From "Urban Sprawl" to "Urban Decay", every residential setting has its own unique set of drawbacks and advantages when it comes to raising your kids, and building a family. While a good person can be a great parent almost anywhere, you'll find that some forethought on the issue of where you'd like to raise your kids will save you eons of headaches down the road. In this article, we're going to take a brief look at a few of the most common residential neighborhood classifications in America - and how they affect the people who live there. Take a gander; you might be surprised at what you find!
Since the Post WWII housing boom, most middle class American families have been moving away from urban centers to nearby "suburban" or "suburb" neighborhoods. With relative close proximity to downtown urban centers, these locations often prove ideal for raising children while enjoying all the benefits of quiet safe streets. Critics of suburban living cite the environmental irresponsibility of quickly "urbanizing" previously rural lands that support wildlife. Even excluding the environmental crowd, so called "culture critics" lament the bland and monotone experience of growing up in a place where every house looks the same, and every child has the same experience-safe streets, safe sports, same colored fences, same music, same books. There's a bit of a robotic feel that can come from a highly sub-urbanized housing environment. The other side of the coin is the safety and security that comes with knowing you won't be raising your kids near drug dealers, industrial waste, and urban crime. If safe, secure, albeit rather bland lifestyle is what you'd like for your family - the suburbs are the place for you.
The Urban Experience
Raising you kids in the city has several unique benefits, including access to cultural icons like museums; amazing dining experiences, and a rapidly evolving lifestyle that's guaranteed not be monotonous. It takes a certain kind of personality to raise kids in a tight urban environment. You have to be smarter about where you take your kids, and whom they interact with. This is good advice anywhere, but it's particularly poignant in a city atmosphere where thousands of untraceable people move about daily. It's not a bad idea to print business cards with your emergency contact info on them for your kids to carry around the city. That way, if they do get lost, a police officer will know exactly who to call. Crime is also an issue downtown urban areas, where drugs and poverty are statistically higher. If you have the wherewithal to plan around these specific challenges, you can open your family up to a unique lifestyle that's bound to shape their personality forever. Consider your own adventurous spirit-and how that weighs in against your need for ultimate security and conformity. If you can see yourself acting smarter for a higher level of adventure, raising kids in the city might just be up your alley.
The Moving Factor
Something to keep in mind any time you are trying to decide between two places to live, is how easy will it be to move from one area to another? In this scenario, we're going to compare moving from the city to the suburbs - and vice versa. If you're "on the fence" in choosing between city and suburban family life, keep in mind it's always going to be easier to move from the city to the suburbs. There are a few main reasons for this:
- Real Estate: assuming you live in a nice neighborhood in the city, it's probably gentrifying pretty quickly. This means, you're always going to be able to sell your property fast, and probably for a better price than you paid for it. Point being, if you don't like city life, you can still bag it quickly for a nice profit and move to the suburbs.

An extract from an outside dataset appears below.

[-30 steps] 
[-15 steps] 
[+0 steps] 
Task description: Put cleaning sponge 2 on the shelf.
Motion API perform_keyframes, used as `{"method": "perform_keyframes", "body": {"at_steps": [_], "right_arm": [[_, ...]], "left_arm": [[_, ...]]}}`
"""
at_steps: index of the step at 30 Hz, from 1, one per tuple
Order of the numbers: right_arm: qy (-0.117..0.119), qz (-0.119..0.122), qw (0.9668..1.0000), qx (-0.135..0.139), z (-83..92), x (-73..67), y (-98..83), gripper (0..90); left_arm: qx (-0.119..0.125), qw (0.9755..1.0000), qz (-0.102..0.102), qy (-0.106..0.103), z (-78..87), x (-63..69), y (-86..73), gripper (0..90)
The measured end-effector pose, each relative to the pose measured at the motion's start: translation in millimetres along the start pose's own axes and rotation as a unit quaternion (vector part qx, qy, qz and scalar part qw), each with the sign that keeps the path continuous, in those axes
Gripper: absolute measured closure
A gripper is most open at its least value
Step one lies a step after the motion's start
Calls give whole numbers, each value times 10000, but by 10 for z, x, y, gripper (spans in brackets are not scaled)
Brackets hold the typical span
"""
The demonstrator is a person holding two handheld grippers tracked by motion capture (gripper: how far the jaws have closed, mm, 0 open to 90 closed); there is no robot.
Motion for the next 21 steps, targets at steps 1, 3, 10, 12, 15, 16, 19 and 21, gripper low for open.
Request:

- Stuff: if you live in the city, your home is going to be much smaller. Therefore, you'll easily be able to move everything you have to the suburbs quickly. If you were going to try to move from a nice large suburban home into the city? Forget about it. You'd have to end up tripling your income to afford a home the same size, or else you can go ahead and say goodbye to 1/3 of your valuable possessions.
- Schools: Schools are typically better in suburban areas than in cities. You can definitely find good schools in the city (usually one of those challenges, but it is very possible). If you’ve already accomplished this, and still want to move to the suburbs - go for it! You'll be able to find an affordable home in an area with good schools pretty easily. If you want to move your family from an area in the suburbs to a city situation with good schools, that's going to be much more difficult to do.